A paper in the British Journal of Rheumatology (1994 33/9) reports the findings of a 24-week double-blind, placebo-controlled trial in rheumatoid arthritis patients using blackcurrant seed oil rich in gamma linolenic acid (GLA) and alphalinolenic acid. Patients receiving blackcurrant seed oil showed reductions in the signs and symptoms of the disease. The placebo group showed no change in disease status. The researchers concluded that their study showed that blackcurrant seed oil is a potentially effective treatment for active rheumatoid arthritis. No adverse reactions were observed, although some people dropped out of the trial because of size and number of capsules they were required to take.
In Seminars in Arthritis and Rheumatism (1995 25/2), there was a review of all the published literature on the use of gamma linolenic acid (GLA) for the treatment of rheumatoid arthritis. GLA was shown to reduce the effects of autoimmune disease on joint linings, though more research was said to be needed to determine the ideal dose of GLA for arthritis.

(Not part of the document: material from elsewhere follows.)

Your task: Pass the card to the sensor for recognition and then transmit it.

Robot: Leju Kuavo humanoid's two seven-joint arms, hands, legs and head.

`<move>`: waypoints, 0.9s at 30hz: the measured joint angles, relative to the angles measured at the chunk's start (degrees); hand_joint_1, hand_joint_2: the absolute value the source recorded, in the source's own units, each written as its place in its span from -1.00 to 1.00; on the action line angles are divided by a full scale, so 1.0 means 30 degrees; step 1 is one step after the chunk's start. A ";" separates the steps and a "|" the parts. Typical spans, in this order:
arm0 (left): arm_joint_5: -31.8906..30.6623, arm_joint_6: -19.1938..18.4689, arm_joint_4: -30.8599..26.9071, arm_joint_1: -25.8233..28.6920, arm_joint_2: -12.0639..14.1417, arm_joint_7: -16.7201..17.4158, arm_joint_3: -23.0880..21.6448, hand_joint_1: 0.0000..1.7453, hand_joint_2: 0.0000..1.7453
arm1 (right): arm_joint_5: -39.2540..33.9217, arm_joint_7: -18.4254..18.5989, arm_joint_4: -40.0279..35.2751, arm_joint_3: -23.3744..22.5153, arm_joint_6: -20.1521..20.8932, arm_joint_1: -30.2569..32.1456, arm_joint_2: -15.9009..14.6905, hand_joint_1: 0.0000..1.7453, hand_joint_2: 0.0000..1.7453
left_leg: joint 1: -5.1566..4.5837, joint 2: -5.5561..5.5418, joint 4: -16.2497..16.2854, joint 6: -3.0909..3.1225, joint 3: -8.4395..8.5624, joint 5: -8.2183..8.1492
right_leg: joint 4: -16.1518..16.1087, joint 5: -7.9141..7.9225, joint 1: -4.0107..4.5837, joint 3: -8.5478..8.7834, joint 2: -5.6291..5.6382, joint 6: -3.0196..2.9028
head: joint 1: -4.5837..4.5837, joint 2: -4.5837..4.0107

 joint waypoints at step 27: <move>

A study in the Journal of Clinical Epidemiology (1995 48/11), reviewed all the published studies on the use of fish oil to treat rheumatoid arthritis. They revealed that, in general, after three months of use, there was a significant reduction in tender joint count and morning stiffness in patients receiving fish oils. The placebo groups experienced no relief from pain.
In a study inArthritis and Rheumatism (1995 38/8), rheumatoid arthritis patients stopped taking non-steroidal anti-inflammatory drugs and switched to fish oil. This placebo-controlled, double-blind study showed that the group receiving the fish oil experienced significant decreases in the number of tender joints, duration of morning stiffness, improvements in the physicians' and patients' evaluation of global arthritis activity, and the physicians' evaluation of pain. Patients receiving fish oil exhibited improvement in clinical functions compared to patients receiving placebo. Some patients were able to stop taking conventional arthritis drugs altogether.
These new studies confirm numerous previous reports showing broad-spectrum benefits when arthritis patients take EPA/DHA from fish oil and GLA from borage or blackcurrant seed oil.